I have not noted a speed issue or memory explosion in these cases (testing on the 16 index case above only allocated 165MB), but the ArrowInvalid is consistently yielded. It should be fairly simple to test this by generating a hdf5 data set with arbitrary length string columns of at least 2GB+ in total combined length and doing a df take on high indices or a small number of indices which span the column. The error is then yielded when attempting to access the data in that column (for example for conversion to pandas)

Edit again: to be clear, the size of the data being combined does not seem to matter in these instances but rather the index within the column. It could be tangentially related to the original issue, but attempting the explicit column type conversion does not resolve the problem, only using an iterator to ensure the filtered chunks are less than 2GB resolves it.

Edit again: On further reflection the root cause is similar as its failing in the _compute/take function and the cause is vaex being convinced to generate a chunked array of that size in order to take from it. But there's no large data set involved, the chunked array is generated indirectly and is combining small (typically 0-5000 character) strings.

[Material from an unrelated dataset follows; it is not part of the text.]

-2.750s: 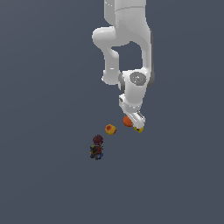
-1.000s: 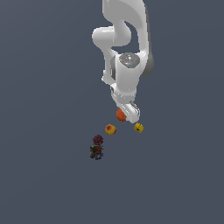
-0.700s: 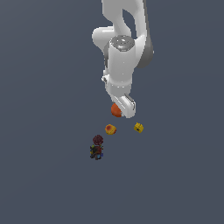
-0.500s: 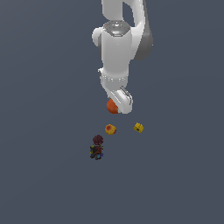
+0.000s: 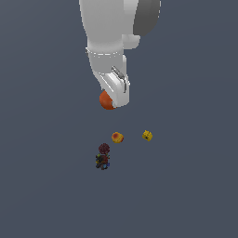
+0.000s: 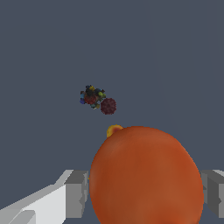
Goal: Pick up a designated object from a clutter of objects.
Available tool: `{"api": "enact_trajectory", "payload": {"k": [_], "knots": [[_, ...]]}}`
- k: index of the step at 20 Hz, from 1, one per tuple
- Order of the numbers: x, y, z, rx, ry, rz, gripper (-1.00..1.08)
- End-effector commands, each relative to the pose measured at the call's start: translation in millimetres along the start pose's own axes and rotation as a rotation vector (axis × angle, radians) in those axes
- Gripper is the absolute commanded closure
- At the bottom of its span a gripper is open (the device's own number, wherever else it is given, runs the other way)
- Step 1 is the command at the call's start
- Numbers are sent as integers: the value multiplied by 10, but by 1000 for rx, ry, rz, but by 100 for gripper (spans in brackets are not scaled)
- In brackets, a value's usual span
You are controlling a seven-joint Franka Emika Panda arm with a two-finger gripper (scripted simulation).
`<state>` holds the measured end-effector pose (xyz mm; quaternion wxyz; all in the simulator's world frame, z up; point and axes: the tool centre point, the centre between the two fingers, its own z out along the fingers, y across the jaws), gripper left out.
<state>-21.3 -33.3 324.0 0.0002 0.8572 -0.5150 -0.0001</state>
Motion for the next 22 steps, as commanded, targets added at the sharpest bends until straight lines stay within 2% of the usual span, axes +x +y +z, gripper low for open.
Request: {"api": "enact_trajectory", "payload": {"k": [1, 11, 22], "knots": [[125, 1, -243, 1, 0, -1, 108], [466, -23, -856, 1, 0, -3, 108], [579, -43, -1048, 0, 0, -3, 108]]}}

leprechaunt33 commented 1 year ago

It looks like the simplest way looking at the api of not triggering it to read in such large chunks in the meantime is going to be to nbytes() the unfiltered data frame and split the filtered one up into suitable chunk sizes (shl 31 plus one) to operate on, assuming sufficient rows. shl 30 plus one would probably give the most optimal. Or some other more clever use of the into parameter where the take indices and unfiltered length are known.

wjones127 commented 1 year ago

which only occurs when vaex is forced to do a df.take on rows which contain a string column whose unfiltered in memory representation is larger than 2GB.

That sounds like #25822

leprechaunt33 commented 1 year ago

which only occurs when vaex is forced to do a df.take on rows which contain a string column whose unfiltered in memory representation is larger than 2GB.

That sounds like #25822

@wjones127 yup that looks a lot more like the bug in question! perhaps my confusion here has come from the fact that the same exception is being thrown for multiple different reasons (all of them likely connected to the 32 bit limitations). Is this just a take kernel thing as the title suggests or would it also impact slicing (which is mentioned in the PRL mentioned above as a zero copy alternative)? It looked to me very much like a 32 bit pointer limitation issue.

wjones127 commented 1 year ago

It looked to me very much like a 32 bit pointer limitation issue.

Yes, it essentially is. We use 32-bit offsets for the default string and binary types. This means you always have to be careful when generating the arrays to chunk them if they get too large. Or otherwise use the LargeString variant, which uses 64-bit offsets. Polars, for example, takes the latter approach; they always use LargeString.

Basically the bug with take and concatenation is that we aren't automatically handling the chunking for you. But you are right that essentially the same issue shows up in multiple places.